Restate the data below word for word, keeping each line intact.

Start of Block

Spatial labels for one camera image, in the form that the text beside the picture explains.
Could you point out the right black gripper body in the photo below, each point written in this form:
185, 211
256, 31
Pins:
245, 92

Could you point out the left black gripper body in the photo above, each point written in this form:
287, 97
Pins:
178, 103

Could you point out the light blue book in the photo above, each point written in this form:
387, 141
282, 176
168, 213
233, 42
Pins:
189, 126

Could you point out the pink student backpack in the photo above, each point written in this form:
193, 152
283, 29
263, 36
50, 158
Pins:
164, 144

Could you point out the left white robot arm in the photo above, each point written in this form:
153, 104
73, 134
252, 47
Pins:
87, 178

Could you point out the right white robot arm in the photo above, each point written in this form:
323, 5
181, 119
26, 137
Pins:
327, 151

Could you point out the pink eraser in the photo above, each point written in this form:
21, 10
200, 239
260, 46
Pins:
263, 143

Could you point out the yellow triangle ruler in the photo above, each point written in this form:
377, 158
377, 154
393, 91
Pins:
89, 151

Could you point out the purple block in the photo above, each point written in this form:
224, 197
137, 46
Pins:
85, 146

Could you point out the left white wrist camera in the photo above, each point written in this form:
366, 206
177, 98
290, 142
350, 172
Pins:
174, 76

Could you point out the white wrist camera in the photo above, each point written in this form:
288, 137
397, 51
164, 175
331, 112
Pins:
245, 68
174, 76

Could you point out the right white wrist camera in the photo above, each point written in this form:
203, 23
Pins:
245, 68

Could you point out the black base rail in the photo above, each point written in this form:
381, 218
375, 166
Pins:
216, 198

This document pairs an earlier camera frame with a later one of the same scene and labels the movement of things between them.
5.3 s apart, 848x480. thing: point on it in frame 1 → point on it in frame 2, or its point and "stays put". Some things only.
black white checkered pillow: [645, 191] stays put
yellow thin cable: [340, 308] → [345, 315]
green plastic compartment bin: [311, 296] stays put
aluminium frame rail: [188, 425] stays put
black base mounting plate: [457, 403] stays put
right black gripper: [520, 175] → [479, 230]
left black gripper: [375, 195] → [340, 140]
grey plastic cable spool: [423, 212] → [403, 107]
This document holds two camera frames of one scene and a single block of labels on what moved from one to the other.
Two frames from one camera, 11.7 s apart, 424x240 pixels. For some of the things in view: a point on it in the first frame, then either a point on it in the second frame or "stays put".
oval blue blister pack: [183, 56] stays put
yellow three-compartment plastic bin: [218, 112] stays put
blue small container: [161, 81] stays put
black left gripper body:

End of Block

> **Reply to the exercise**
Spatial labels for one camera image, in the form that the text beside the picture explains.
Could you point out the right black gripper body in the photo below, each point written in this form:
185, 211
256, 31
Pins:
245, 92

Could you point out the left black gripper body in the photo above, each point written in this form:
287, 97
Pins:
178, 103

Could you point out the light blue book in the photo above, each point written in this form:
387, 141
282, 176
168, 213
233, 42
Pins:
189, 126

Could you point out the pink student backpack in the photo above, each point written in this form:
193, 152
283, 29
263, 36
50, 158
Pins:
164, 144

Could you point out the left white robot arm in the photo above, each point written in this form:
153, 104
73, 134
252, 47
Pins:
87, 178

Could you point out the right white robot arm in the photo above, each point written in this form:
323, 5
181, 119
26, 137
Pins:
327, 151

Could you point out the pink eraser in the photo above, each point written in this form:
21, 10
200, 239
260, 46
Pins:
263, 143

Could you point out the yellow triangle ruler in the photo above, each point written in this form:
377, 158
377, 154
393, 91
Pins:
89, 151

Could you point out the purple block in the photo above, each point written in this form:
224, 197
137, 46
Pins:
85, 146

Could you point out the left white wrist camera in the photo above, each point written in this form:
366, 206
177, 98
290, 142
350, 172
Pins:
174, 76

Could you point out the white wrist camera in the photo above, each point written in this form:
288, 137
397, 51
164, 175
331, 112
Pins:
245, 68
174, 76

Could you point out the right white wrist camera in the photo above, each point written in this form:
203, 23
Pins:
245, 68

Could you point out the black base rail in the photo above, each point written in this form:
381, 218
375, 166
Pins:
216, 198

This document pairs an earlier camera frame with a later one of the same scene and labels the movement of things between them.
5.3 s apart, 848x480. thing: point on it in frame 1 → point on it in frame 2, or its point and "stays put". Some things only.
black white checkered pillow: [645, 191] stays put
yellow thin cable: [340, 308] → [345, 315]
green plastic compartment bin: [311, 296] stays put
aluminium frame rail: [188, 425] stays put
black base mounting plate: [457, 403] stays put
right black gripper: [520, 175] → [479, 230]
left black gripper: [375, 195] → [340, 140]
grey plastic cable spool: [423, 212] → [403, 107]
This document holds two camera frames of one scene and a single block of labels on what moved from one to the other.
Two frames from one camera, 11.7 s apart, 424x240 pixels. For some of the things in view: a point on it in the first frame, then either a point on it in the second frame or "stays put".
oval blue blister pack: [183, 56] stays put
yellow three-compartment plastic bin: [218, 112] stays put
blue small container: [161, 81] stays put
black left gripper body:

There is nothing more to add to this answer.